A 17h, les journées s’arrêtent pour l’happy hour ! Gérard est un bon vivant et bon cuisinier. Nous ne pouvons pas cacher que nous sommes trop heureux de boire du vin, de renifler du vrai fromage et de déguster une planche de charcuterie ! Nous sommes dans une petite bulle de gastronomie française au cœur de l’immensité canadienne, l’accord parfait ! Autour d’un verre, il nous raconte son arrivée au Yukon, presque sans un sou et ses débuts à Dawson city où il vivait dans une tente de prospecteur (grande tente rectangulaire beige). On se plonge dans ses histoires rocambolesques et tentons d’imaginer le Yukon, 40 ans plus tôt.
Après quelques jours chez Gérard, le stock de bois semble suffisant pour tenir quelques mois. Nous retournons chez Shawn et Lolita, avec lesquels nous avons finalement à peine échangés.
Nous nous installons dans la yourte. Son isolation, sa construction en dôme et son petit poêle à bois permettent de contrer confortablement les températures extrêmes jusqu’à 6h du matin où un petit rallumage du poêle est nécessaire. Après la cabine de prospecteur, la tente et le van, place à la yourte ! Je dois avouer qu’on s’y sent particulièrement bien !
Entre temps, Shawn et Lolita nous ont préparé une petite liste de tâches à faire. On y jette un œil, tout cela nous semble réalisable en… 1 journée ! La peur de l’ennui nous envahit de nouveau. Heureusement, Shawn, nous confie la mission de décaper les futures fenêtres de la cabine. Ouf ! Cela va nous occuper un petit moment. Nous sommes bien contents, on va enfin pouvoir sortir la caisse à outils, l’huile de coude et commencer les travaux de la cabine !

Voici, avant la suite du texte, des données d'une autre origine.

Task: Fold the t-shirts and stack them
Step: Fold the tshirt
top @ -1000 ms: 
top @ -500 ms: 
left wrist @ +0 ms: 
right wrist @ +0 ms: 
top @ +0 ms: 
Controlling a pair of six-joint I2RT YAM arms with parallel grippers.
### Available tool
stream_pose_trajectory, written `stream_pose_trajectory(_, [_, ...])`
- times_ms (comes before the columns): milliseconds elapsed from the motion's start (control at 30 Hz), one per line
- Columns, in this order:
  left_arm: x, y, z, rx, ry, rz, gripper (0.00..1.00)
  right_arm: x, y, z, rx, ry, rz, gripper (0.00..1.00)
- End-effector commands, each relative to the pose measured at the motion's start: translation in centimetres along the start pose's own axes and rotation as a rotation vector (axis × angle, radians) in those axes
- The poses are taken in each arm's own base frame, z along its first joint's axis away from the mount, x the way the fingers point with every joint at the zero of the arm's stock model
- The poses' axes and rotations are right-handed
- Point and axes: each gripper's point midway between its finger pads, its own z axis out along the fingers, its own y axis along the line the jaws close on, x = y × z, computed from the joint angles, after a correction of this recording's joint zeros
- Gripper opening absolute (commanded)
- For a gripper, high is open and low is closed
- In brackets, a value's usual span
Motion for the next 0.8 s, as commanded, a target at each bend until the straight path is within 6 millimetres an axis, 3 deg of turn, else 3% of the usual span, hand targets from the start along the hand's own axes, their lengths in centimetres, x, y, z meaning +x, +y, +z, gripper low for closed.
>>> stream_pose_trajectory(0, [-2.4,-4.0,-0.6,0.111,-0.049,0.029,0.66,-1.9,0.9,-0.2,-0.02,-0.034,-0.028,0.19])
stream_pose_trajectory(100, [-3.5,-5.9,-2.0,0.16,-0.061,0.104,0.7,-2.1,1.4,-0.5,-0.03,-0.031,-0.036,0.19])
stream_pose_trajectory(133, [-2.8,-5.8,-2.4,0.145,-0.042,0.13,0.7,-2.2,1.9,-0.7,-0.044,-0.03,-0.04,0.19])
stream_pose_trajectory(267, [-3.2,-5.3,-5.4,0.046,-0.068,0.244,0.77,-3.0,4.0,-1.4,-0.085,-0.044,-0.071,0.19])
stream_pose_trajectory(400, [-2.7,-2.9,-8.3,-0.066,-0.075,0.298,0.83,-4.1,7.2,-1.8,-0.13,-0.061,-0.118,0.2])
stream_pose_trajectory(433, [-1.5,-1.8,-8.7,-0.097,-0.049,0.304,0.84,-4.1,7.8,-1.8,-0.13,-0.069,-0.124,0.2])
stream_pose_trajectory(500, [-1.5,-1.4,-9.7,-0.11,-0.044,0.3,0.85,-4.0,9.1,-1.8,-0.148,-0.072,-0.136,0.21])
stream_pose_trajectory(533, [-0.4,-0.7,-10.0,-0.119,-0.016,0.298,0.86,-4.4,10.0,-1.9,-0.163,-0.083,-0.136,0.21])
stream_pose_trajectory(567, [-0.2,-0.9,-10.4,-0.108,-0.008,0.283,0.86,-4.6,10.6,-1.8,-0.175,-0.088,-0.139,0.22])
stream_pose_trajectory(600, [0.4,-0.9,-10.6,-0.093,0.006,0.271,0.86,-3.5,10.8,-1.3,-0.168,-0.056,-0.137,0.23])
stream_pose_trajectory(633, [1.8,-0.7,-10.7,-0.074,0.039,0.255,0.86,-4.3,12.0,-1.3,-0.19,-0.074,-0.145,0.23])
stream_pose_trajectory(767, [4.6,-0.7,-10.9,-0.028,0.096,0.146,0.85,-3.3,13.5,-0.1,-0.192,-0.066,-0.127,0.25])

Construire une cabine en bois au Canada !
Pendant nos deux mois ici, nous avons énormément appris sur les constructions au Canada. Les techniques sont complètement différentes de nos standards français. La raison principale étant que toutes les maisons sont construites en bois, que ce soient des cabines de trappeurs comme des maisons modernes, à l’image de celle de Shawn et Lolita. Les matériaux doivent être capables de supporter des écarts de températures extrêmes. Bref, on oublie le béton, le placo, etc. Alors qu’en France, les maisons en ossatures bois ont mauvaise réputation, soit en raison de leur légèreté et de leur coût, soit en raison de leur originalité, ici, c’est la normalité.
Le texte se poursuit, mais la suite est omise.